### WORK INSTRUCTION
Find the lines below holding the word "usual" and copy each of them.

### PROVIDED DATA
********************
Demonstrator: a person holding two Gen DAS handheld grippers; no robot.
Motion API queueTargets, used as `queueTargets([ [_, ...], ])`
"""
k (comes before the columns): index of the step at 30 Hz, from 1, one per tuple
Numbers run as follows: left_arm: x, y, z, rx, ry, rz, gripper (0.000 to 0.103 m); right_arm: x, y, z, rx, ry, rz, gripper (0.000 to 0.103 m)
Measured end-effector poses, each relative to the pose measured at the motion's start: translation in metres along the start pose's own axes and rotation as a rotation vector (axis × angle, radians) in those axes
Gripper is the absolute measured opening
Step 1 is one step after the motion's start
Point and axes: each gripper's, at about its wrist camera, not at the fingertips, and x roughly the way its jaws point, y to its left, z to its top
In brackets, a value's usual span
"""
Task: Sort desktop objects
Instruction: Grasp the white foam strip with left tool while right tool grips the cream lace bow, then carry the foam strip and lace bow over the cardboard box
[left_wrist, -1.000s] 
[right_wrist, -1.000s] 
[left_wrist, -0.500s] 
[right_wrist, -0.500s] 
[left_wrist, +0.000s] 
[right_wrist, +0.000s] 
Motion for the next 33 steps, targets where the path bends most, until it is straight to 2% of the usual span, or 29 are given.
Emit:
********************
### RESULT FOR THIS TASK
In brackets, a value's usual span
Motion for the next 33 steps, targets where the path bends most, until it is straight to 2% of the usual span, or 29 are given.

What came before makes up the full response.